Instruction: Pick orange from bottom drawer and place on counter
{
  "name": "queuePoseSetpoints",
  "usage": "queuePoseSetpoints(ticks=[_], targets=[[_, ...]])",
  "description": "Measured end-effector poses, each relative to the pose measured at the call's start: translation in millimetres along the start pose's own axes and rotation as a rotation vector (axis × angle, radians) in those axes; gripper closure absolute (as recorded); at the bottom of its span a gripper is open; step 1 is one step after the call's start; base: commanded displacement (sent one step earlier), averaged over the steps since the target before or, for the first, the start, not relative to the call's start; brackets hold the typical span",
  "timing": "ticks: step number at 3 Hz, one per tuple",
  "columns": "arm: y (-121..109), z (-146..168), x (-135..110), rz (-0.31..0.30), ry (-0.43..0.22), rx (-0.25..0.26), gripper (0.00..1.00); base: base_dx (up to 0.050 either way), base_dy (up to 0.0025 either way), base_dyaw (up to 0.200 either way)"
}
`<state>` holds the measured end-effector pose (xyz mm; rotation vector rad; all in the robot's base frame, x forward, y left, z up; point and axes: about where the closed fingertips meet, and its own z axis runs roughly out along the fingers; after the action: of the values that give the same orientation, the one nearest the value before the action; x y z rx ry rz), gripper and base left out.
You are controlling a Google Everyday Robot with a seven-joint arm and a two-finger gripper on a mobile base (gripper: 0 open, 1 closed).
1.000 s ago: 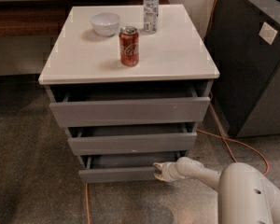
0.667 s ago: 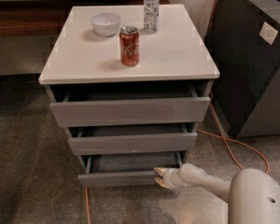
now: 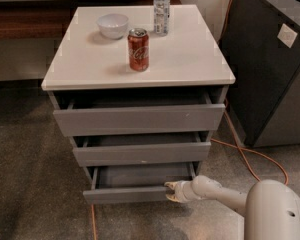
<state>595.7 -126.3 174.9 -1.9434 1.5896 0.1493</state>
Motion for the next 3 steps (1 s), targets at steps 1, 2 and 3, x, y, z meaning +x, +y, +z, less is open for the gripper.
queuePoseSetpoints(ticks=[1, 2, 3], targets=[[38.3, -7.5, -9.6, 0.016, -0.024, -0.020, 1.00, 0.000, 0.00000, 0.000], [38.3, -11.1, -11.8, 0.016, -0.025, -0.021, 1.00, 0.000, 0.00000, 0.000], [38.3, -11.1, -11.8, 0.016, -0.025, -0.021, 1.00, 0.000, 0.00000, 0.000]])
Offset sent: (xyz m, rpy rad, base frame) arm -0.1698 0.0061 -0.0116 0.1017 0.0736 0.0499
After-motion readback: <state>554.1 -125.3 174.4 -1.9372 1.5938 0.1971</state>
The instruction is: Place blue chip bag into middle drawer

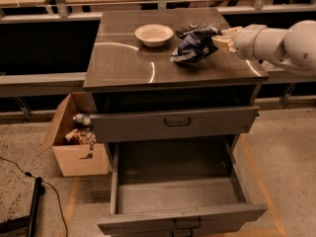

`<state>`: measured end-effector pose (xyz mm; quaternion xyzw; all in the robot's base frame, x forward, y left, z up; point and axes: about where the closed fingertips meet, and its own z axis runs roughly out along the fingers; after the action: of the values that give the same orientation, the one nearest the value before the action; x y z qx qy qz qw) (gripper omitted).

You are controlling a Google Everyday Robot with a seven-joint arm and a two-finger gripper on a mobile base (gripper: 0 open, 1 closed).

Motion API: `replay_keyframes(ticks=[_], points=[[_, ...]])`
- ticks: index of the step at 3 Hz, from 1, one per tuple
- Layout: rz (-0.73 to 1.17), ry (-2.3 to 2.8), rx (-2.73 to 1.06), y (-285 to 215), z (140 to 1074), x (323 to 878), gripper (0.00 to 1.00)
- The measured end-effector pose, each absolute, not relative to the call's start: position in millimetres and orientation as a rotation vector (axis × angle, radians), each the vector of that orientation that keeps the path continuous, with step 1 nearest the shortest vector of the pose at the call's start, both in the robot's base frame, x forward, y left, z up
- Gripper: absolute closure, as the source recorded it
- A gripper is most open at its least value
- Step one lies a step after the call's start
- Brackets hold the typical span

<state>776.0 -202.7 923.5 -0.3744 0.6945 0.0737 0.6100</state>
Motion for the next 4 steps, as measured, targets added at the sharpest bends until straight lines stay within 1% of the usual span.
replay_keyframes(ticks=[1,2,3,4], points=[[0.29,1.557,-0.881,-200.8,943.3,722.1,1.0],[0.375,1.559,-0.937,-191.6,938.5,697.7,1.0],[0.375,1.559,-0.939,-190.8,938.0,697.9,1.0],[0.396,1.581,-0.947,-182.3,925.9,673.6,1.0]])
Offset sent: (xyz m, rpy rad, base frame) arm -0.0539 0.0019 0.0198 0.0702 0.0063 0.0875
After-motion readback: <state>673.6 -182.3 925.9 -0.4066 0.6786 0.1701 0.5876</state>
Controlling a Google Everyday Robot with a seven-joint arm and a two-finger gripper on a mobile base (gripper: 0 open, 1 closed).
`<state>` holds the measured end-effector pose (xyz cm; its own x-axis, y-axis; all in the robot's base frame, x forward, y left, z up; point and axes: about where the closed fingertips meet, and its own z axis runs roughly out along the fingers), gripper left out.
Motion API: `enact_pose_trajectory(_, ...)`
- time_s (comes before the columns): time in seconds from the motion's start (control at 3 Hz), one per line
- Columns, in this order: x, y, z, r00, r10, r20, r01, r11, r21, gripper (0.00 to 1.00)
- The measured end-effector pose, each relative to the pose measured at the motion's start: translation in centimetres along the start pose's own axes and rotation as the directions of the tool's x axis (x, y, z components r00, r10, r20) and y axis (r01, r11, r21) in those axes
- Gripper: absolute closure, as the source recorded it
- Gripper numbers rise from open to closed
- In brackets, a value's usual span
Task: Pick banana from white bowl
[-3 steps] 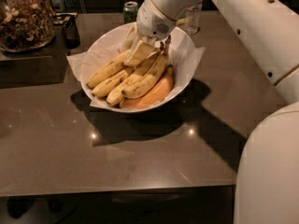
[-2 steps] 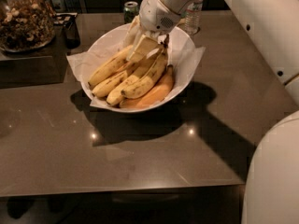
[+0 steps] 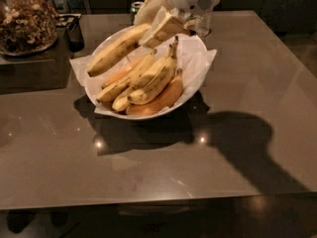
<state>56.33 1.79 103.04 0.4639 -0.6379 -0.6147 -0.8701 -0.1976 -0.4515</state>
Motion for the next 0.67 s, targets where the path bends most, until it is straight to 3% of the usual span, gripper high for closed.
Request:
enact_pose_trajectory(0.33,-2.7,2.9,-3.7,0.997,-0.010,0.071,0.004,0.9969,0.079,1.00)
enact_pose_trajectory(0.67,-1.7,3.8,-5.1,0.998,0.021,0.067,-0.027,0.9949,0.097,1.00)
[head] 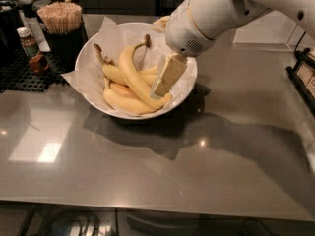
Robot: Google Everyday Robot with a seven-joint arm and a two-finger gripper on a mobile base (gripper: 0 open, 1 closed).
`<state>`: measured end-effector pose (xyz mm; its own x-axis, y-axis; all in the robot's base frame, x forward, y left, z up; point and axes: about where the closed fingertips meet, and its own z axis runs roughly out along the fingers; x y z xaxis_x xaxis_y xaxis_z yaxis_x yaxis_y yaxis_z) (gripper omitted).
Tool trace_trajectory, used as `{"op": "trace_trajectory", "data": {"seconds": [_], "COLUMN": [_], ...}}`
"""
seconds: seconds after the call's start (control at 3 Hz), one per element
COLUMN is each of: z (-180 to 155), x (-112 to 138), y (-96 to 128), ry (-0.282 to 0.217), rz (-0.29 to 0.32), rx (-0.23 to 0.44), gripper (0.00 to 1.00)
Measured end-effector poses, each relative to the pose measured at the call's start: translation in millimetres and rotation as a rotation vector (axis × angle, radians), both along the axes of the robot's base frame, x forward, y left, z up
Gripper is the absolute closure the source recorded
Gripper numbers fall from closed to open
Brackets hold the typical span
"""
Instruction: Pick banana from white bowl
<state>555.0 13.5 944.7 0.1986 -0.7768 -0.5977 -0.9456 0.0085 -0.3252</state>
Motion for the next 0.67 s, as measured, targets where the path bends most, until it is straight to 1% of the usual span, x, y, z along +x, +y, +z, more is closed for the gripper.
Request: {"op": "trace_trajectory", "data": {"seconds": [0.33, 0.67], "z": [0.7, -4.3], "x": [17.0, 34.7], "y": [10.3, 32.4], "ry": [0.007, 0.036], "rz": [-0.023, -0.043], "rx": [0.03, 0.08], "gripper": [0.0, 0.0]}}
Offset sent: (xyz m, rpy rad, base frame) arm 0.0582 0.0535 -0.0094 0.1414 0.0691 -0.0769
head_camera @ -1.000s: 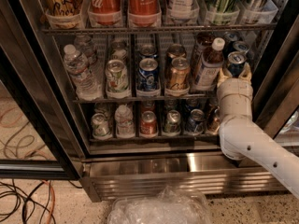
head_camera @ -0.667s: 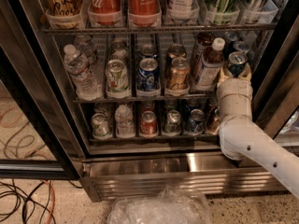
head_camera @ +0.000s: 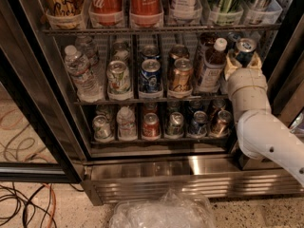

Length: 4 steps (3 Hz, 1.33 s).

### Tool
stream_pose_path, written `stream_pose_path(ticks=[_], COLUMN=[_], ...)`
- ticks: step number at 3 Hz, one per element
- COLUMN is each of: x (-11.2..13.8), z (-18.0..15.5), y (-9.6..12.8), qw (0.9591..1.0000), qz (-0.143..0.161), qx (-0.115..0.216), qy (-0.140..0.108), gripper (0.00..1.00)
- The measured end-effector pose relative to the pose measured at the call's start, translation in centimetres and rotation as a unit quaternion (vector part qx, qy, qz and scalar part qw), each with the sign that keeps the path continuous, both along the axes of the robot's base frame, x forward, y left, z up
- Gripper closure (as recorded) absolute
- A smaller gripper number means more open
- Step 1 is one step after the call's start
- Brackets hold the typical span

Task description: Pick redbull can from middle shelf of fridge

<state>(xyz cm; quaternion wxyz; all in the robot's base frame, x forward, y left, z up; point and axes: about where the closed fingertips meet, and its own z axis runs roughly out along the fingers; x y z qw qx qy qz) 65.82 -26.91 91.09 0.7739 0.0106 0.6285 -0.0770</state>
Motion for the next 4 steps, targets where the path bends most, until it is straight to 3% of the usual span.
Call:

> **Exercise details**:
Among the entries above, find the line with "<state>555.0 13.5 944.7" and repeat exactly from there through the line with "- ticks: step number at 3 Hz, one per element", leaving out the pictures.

> **Task output**:
<state>555.0 13.5 944.7 0.1986 -0.7768 -0.5977 -0.9456 0.0085 -0.3252</state>
Motion for the next 0.67 s, as measured, targets where the path bends most, until it is straight to 1% of the usual span, x, y, z along +x, +y, +z, more is closed for the gripper.
Request: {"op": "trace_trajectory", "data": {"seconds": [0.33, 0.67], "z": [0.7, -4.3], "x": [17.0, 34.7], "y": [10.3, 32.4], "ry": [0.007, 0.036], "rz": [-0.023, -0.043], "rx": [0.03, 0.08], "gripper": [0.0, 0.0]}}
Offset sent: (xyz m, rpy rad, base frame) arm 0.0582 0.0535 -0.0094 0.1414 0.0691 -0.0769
head_camera @ -1.000s: 
head_camera @ -0.667s: 
head_camera @ +0.000s: 

Length: 4 steps (3 Hz, 1.33 s).

### Tool
stream_pose_path, written `stream_pose_path(ticks=[_], COLUMN=[_], ...)`
- ticks: step number at 3 Hz, one per element

This output has been written out in full.